[[ Data section, beginning ]]
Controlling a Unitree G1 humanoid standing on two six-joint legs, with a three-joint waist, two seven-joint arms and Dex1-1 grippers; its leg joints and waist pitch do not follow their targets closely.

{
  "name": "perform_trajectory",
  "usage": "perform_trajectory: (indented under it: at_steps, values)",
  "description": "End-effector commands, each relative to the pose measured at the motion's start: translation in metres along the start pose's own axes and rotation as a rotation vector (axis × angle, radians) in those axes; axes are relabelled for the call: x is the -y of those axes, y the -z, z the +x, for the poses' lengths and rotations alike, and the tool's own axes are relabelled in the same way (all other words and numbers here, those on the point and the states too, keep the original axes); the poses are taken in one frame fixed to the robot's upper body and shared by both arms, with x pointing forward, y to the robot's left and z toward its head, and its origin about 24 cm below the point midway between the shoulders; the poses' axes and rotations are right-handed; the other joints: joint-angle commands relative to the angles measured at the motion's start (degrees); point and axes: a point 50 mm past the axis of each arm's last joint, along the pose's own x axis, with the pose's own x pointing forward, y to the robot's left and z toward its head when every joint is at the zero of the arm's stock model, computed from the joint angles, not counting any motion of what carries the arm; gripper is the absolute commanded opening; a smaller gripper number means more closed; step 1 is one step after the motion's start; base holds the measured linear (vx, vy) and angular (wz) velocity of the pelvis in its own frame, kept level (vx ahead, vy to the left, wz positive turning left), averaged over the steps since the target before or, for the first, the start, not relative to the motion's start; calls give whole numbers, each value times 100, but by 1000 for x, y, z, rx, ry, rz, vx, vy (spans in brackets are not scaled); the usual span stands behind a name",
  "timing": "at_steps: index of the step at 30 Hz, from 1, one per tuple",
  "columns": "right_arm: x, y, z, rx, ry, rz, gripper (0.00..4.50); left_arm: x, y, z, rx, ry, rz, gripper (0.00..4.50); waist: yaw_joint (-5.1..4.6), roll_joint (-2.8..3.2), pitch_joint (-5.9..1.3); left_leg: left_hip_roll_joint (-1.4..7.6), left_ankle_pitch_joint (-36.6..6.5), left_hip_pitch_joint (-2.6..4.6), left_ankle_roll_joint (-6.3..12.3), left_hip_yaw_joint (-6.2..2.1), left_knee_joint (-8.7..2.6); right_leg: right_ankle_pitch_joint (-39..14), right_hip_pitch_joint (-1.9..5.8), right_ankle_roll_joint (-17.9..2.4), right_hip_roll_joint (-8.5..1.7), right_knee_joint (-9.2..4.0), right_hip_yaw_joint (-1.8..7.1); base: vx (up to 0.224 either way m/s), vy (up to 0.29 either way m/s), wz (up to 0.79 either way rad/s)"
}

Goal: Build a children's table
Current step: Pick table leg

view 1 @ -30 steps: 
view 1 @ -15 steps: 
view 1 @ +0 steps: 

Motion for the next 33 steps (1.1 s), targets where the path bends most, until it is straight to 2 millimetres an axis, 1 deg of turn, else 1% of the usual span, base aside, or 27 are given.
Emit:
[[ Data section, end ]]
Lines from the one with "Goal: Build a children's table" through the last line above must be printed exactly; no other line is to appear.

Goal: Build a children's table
Current step: Pick table leg

view 1 @ -30 steps: 
view 1 @ -15 steps: 
view 1 @ +0 steps: 

Motion for the next 33 steps (1.1 s), targets where the path bends most, until it is straight to 2 millimetres an axis, 1 deg of turn, else 1% of the usual span, base aside, or 27 are given.
Emit:

The response is now complete.